To manage these risks and trends and optimize the value of new technologies, the industry needs an infusion of technical skills, complemented by softer skills in areas such as customer engagement and empathy. The industry will need a new approach to talent—and to its core business—to gain value from cultivating these new capabilities.
An Evolving Risk paradigm
The changing risk landscape creates new talent requirements for insurers. This can be visualized as a “barbelling” of risk, in which risks become either more or less measurable .

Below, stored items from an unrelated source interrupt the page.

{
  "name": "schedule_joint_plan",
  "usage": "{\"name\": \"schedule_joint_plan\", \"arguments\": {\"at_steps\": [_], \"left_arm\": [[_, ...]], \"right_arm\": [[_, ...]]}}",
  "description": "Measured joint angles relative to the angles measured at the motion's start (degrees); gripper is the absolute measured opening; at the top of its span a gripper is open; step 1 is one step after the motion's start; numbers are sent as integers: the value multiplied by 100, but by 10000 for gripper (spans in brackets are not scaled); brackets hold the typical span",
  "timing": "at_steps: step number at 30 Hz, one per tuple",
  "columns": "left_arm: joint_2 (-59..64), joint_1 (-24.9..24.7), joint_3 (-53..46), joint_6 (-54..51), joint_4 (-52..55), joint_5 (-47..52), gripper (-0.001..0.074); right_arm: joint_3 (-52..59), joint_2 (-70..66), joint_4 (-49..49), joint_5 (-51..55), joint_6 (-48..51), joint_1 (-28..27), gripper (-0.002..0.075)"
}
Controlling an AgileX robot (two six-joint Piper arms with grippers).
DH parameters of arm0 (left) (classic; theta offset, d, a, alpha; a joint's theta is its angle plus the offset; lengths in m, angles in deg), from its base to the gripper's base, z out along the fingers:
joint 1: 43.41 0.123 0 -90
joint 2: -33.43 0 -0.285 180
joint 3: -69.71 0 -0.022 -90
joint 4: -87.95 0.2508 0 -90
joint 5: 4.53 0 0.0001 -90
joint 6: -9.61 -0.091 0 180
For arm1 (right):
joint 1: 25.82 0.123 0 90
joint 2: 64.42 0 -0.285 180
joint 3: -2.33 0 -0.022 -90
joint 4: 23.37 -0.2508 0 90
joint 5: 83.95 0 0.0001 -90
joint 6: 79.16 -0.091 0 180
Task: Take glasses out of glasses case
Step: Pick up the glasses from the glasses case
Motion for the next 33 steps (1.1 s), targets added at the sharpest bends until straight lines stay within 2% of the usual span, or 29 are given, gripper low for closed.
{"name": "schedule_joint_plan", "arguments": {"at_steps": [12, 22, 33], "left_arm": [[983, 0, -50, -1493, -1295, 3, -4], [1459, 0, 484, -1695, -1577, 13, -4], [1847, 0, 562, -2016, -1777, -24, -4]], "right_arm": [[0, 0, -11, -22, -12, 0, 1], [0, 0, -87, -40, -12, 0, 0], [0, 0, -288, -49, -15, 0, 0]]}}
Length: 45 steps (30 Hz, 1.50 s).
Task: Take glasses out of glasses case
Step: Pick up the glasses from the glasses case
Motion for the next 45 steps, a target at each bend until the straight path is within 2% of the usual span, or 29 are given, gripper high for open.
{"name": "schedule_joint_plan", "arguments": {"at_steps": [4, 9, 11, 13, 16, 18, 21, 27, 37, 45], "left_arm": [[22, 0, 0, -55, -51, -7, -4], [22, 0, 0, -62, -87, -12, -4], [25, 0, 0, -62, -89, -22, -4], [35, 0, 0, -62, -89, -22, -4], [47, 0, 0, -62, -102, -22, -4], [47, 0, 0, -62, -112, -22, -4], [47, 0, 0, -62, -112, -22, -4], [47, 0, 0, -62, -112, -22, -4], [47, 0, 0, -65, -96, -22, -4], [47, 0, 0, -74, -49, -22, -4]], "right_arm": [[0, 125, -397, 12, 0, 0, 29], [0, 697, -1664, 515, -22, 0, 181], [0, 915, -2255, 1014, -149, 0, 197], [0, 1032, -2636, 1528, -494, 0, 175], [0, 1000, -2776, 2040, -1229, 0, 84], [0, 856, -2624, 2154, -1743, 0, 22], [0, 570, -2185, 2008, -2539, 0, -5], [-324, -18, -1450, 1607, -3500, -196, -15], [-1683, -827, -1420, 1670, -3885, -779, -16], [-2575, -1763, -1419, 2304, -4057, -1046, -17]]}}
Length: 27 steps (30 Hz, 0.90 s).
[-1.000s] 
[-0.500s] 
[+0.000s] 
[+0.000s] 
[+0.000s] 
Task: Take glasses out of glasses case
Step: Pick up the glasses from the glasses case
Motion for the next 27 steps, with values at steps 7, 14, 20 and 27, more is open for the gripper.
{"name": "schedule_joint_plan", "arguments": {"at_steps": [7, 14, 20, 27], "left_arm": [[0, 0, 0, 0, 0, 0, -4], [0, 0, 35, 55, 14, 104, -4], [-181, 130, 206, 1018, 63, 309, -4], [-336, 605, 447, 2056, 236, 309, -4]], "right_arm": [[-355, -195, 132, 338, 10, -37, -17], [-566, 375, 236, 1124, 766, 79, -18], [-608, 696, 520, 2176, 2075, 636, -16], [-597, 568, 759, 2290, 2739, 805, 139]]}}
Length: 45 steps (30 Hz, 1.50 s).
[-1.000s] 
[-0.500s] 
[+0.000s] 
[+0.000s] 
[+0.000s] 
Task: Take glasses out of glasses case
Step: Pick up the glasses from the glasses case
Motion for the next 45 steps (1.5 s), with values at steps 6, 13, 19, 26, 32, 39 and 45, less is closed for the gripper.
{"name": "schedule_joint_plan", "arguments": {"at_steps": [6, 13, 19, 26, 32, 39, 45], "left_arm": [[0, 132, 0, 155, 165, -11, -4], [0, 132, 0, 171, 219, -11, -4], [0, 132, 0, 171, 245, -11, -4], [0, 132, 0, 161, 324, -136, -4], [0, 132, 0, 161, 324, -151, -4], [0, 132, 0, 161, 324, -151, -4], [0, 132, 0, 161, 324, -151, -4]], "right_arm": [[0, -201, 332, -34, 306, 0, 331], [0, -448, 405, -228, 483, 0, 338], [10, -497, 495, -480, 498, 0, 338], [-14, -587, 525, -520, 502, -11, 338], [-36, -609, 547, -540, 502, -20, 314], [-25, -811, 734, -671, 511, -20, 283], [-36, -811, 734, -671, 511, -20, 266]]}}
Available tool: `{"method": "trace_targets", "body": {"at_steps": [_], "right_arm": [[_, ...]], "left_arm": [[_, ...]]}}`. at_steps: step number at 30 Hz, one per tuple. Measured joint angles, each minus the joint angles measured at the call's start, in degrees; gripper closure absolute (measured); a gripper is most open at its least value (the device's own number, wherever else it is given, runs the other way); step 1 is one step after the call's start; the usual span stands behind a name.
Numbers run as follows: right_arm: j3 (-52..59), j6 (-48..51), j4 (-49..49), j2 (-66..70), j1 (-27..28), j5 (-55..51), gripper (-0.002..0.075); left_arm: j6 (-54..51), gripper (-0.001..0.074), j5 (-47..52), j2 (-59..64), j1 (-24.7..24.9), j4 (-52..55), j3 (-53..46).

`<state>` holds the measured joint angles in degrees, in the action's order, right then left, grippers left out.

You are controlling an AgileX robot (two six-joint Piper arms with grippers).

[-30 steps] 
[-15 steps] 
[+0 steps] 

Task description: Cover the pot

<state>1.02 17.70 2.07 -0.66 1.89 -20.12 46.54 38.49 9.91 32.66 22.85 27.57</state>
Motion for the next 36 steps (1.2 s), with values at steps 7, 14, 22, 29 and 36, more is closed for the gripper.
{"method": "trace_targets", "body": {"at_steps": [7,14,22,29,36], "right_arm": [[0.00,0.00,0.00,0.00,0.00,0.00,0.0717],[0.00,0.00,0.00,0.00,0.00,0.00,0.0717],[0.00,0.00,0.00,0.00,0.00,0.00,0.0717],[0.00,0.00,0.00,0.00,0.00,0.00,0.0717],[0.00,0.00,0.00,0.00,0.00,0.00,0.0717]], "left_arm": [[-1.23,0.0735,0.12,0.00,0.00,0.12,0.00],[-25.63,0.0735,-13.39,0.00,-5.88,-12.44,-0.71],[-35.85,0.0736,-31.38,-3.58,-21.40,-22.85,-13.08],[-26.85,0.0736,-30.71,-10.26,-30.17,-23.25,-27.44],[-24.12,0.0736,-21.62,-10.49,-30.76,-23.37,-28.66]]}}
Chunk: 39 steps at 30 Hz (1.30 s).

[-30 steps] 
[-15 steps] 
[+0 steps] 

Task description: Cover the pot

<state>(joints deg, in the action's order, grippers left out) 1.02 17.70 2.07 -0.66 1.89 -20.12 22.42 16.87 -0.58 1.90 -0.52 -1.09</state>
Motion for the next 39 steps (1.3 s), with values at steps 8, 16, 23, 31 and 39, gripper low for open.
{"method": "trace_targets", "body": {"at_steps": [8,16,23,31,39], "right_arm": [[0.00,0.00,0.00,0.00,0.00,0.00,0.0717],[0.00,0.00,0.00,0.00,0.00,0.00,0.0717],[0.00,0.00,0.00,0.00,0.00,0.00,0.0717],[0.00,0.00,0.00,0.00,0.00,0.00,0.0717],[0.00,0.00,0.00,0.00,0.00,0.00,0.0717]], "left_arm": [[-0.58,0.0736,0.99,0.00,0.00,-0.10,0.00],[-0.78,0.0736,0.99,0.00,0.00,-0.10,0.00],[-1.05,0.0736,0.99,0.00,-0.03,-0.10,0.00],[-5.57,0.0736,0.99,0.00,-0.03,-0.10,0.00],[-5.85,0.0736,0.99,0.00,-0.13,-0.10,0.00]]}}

On the side of the barbell where risks are becoming more measurable are higher-volume, more frequent risks for which there is much more available data. Information can also be collected in new ways for these risks: instead of the traditional chain of insureds providing information to intermediaries that then submit forms to insurers, disparate data sources can automatically feed information to be collated.
When the Internet of Things or telematics is involved, the pace and depth of data processing increase by several orders of magnitude. The richness and volume of data and new insights create a virtuous cycle of more data collection leading to even more additional insights, with algorithms automatically learning from past insights and companies investing more to mine and process data. The resulting—continuously updated—insights can lead to more risk mitigation and reduce frequency. This high volume of detailed data may challenge the notion of risk pooling, since it can be challenging to continue to hold low- and high-risk “units” in the same pricing class.
Shifting Skill Requirements For Insurance Functions
Forces throughout the economy are remaking roles. In particular, our research found that automation will accelerate the shift in required workforce skills in unprecedented ways: the need for technological skills will increase 55 percent from now through 2030, while the need for basic cognitive skills (such as data input and processing) will decline by 15 percent.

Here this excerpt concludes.